* PROBLEM: Look through the lines below and extract any with the word "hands".

* DATA SECTION:

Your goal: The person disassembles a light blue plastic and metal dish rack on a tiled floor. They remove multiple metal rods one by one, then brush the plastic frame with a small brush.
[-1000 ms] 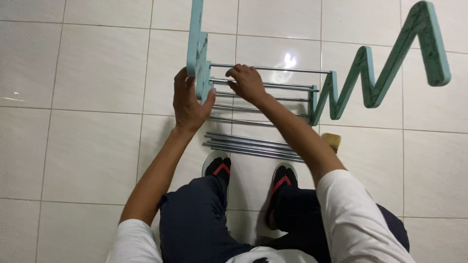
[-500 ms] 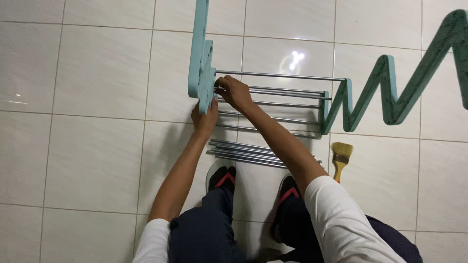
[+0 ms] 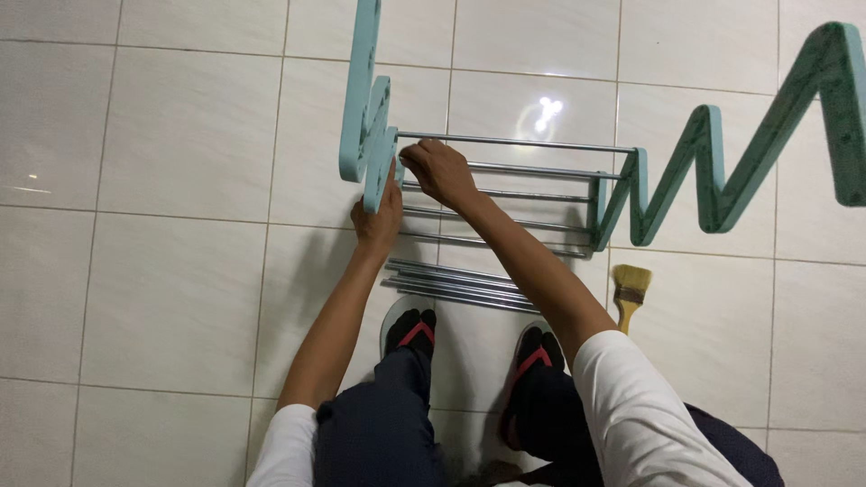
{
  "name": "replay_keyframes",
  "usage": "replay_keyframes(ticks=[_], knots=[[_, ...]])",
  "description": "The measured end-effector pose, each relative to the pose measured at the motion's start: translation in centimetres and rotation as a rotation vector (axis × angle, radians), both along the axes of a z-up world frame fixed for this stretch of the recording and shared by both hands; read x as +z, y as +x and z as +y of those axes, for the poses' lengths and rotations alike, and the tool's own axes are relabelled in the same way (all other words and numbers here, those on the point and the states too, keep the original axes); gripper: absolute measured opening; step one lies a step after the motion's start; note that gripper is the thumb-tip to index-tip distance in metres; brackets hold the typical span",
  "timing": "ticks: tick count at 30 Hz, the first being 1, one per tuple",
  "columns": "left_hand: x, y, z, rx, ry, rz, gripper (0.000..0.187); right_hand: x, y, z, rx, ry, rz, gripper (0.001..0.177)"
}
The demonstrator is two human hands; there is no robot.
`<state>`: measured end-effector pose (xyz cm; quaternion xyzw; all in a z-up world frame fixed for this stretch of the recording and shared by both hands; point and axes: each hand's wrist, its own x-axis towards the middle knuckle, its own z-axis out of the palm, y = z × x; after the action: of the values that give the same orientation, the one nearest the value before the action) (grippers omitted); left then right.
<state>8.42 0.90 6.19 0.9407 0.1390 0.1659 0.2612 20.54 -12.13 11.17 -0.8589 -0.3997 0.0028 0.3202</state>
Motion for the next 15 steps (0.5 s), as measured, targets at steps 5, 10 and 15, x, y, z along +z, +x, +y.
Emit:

* EXPECTED ANSWER:
  "description": "The measured end-effector pose, each relative to the pose measured at the motion's start: translation in centimetres and rotation as a rotation vector (axis × angle, radians), both along the axes of a z-up world frame fixed for this stretch of the recording and shared by both hands; read x as +z, y as +x and z as +y of those axes, for the poses' lengths and rotations alike, and the tool's own axes are relabelled in the same way (all other words and numbers here, those on the point and the states too, keep the original axes); gripper: absolute measured opening; step one lies a step after the motion's start; note that gripper is the thumb-tip to index-tip distance in metres; brackets hold the typical span",
The demonstrator is two human hands; there is no robot.
`<state>`: measured end-effector pose (xyz cm; quaternion xyzw; all in a z-up world frame fixed for this stretch of the recording and shared by both hands; point and axes: each hand's wrist, its own x-axis towards the middle knuckle, its own z-axis out of the palm, y = z × x; after the action: of the values that give the same orientation, the one nearest the value before the action) (grippers omitted); left then right.

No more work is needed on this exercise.